The carbon pairs then condense onto a surface of silicon dioxide, forming tiny diamond crystals a few billionths of a meter in size. The crystals pile up to form a thin film.

A similar technique using methane has been used to grow diamond films for 20 years, but the crystals are about one million times as large, and the film surface feels like sandpaper. The buckyball-grown diamond is smooth.

"These films are unique materials with unusual properties that lend themselves to many important applications," Dr. Gruen said. "We're working with about a dozen companies. It is close to commercialization for at least one." He declined to name the companies.

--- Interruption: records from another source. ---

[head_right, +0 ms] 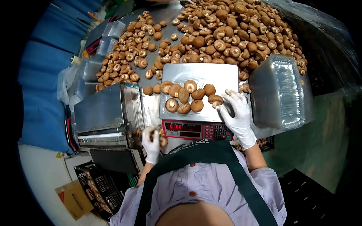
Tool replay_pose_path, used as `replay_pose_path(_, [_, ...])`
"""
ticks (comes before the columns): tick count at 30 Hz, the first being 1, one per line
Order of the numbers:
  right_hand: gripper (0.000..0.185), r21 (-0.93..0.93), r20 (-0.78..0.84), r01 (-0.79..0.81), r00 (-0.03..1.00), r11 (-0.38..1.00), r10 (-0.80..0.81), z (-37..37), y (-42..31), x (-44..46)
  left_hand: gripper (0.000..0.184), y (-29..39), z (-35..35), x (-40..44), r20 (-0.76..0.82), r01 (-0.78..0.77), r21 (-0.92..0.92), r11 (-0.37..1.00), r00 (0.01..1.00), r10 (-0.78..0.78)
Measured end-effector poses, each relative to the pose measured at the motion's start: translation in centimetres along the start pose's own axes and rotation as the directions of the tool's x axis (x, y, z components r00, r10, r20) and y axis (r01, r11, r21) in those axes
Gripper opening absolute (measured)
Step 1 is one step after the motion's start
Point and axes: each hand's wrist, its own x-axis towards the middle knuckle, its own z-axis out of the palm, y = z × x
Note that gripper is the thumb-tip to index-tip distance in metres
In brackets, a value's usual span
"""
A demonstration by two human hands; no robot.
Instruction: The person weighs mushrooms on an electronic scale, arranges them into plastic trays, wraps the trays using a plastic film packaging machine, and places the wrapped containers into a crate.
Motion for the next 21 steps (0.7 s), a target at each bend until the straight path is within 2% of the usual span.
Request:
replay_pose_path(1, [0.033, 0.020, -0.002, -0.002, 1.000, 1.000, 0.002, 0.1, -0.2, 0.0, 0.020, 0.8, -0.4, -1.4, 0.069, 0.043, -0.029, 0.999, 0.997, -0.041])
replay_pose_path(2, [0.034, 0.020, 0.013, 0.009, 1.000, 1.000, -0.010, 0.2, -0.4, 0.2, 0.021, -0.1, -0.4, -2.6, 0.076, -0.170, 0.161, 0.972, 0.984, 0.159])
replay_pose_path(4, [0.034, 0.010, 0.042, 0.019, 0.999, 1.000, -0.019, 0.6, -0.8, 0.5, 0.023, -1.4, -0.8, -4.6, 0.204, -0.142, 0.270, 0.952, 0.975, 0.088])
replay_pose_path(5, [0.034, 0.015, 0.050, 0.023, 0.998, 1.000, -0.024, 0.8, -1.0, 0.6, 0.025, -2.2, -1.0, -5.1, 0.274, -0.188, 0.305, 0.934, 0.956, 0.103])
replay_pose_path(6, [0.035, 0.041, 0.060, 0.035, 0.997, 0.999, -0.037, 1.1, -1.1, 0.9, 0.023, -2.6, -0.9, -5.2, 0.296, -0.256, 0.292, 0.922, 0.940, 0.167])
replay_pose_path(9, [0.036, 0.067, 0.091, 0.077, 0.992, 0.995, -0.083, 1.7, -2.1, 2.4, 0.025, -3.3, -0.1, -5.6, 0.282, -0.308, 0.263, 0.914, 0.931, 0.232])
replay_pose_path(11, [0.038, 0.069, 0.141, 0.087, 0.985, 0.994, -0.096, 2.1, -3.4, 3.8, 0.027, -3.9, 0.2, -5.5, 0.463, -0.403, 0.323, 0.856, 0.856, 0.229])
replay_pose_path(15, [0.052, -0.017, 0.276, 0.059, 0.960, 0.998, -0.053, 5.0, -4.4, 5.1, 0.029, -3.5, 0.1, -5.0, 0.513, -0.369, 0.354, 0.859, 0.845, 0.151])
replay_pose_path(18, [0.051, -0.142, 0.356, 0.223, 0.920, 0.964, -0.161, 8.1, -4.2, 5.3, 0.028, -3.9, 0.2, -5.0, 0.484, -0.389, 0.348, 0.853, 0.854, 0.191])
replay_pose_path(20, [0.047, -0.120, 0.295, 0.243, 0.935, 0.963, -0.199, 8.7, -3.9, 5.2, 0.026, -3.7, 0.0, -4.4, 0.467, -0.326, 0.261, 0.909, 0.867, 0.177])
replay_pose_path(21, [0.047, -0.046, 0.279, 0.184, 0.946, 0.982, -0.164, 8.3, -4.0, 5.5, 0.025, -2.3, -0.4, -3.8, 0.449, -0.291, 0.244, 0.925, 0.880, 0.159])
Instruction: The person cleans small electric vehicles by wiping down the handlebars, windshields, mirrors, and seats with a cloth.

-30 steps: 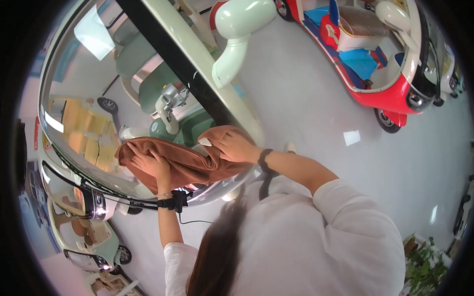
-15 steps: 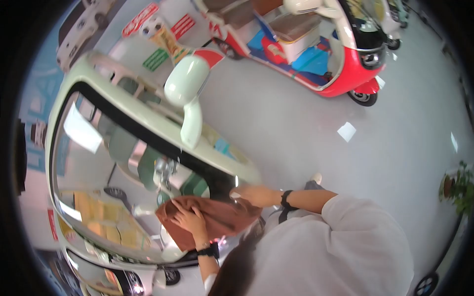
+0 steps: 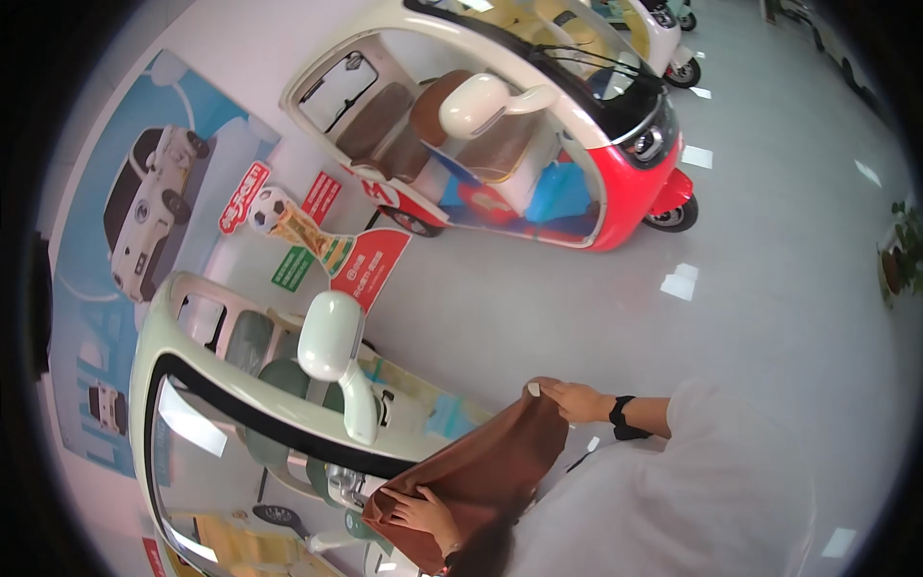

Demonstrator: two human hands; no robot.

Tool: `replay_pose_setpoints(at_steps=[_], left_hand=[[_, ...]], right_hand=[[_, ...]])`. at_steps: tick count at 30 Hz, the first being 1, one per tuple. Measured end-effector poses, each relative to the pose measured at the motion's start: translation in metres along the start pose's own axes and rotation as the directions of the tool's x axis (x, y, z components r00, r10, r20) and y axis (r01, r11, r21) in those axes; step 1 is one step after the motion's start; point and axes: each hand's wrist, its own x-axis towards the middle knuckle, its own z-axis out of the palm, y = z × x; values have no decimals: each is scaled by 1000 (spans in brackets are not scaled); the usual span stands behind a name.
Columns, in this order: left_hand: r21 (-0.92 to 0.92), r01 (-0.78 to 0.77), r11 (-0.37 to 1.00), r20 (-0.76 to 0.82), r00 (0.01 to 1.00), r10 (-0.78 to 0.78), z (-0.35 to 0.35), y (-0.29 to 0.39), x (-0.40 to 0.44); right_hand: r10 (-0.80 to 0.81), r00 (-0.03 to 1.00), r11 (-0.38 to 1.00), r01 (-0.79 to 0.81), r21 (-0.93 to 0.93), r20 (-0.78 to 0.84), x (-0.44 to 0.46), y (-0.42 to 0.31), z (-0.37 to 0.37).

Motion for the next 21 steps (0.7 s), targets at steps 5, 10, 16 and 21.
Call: replay_pose_setpoints(at_steps=[5,10,16,21], left_hand=[[-130,-74,989,-64,996,66,16,73,3],[-377,-221,899,-93,975,201,34,164,16],[-581,-598,553,-271,782,561,83,307,66],[-712,-545,443,-113,711,694,11,441,68]], right_hand=[[15,963,994,-43,-97,-270,-21,49,-64],[133,849,976,-202,-80,-511,-72,93,-120],[414,598,874,-471,116,-686,-159,120,-168],[597,369,747,-579,327,-712,-206,138,-197]])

Initial applications of the film may include the rotary shafts in pumps. "They show virtually no wear," Dr. Gruen said.

The process could also lead researchers in the field of micro machines to build their dust-size gears and motors out of diamond instead of silicon. Now, the microscopic motors often wear out in a few minutes, Dr. Gruen said.

Materials and Electrochemical Research, Dr. Loutfy's company, has teamed up with Mitsubishi Corporation and Research Corporation Technologies of Tucson to form Fullerene International Corporation, which has built a larger buckyball factory in Japan.

Dr. Loutfy predicts the diamond films will find a market in a couple of years and could consume 100 tons to 200 tons of buckyballs annually within five years.

With mass production of buckyballs, Dr. Loutfy hopes the price of buckyballs will drop to about $3 an ounce. "Then we could reach a lot of markets," he said.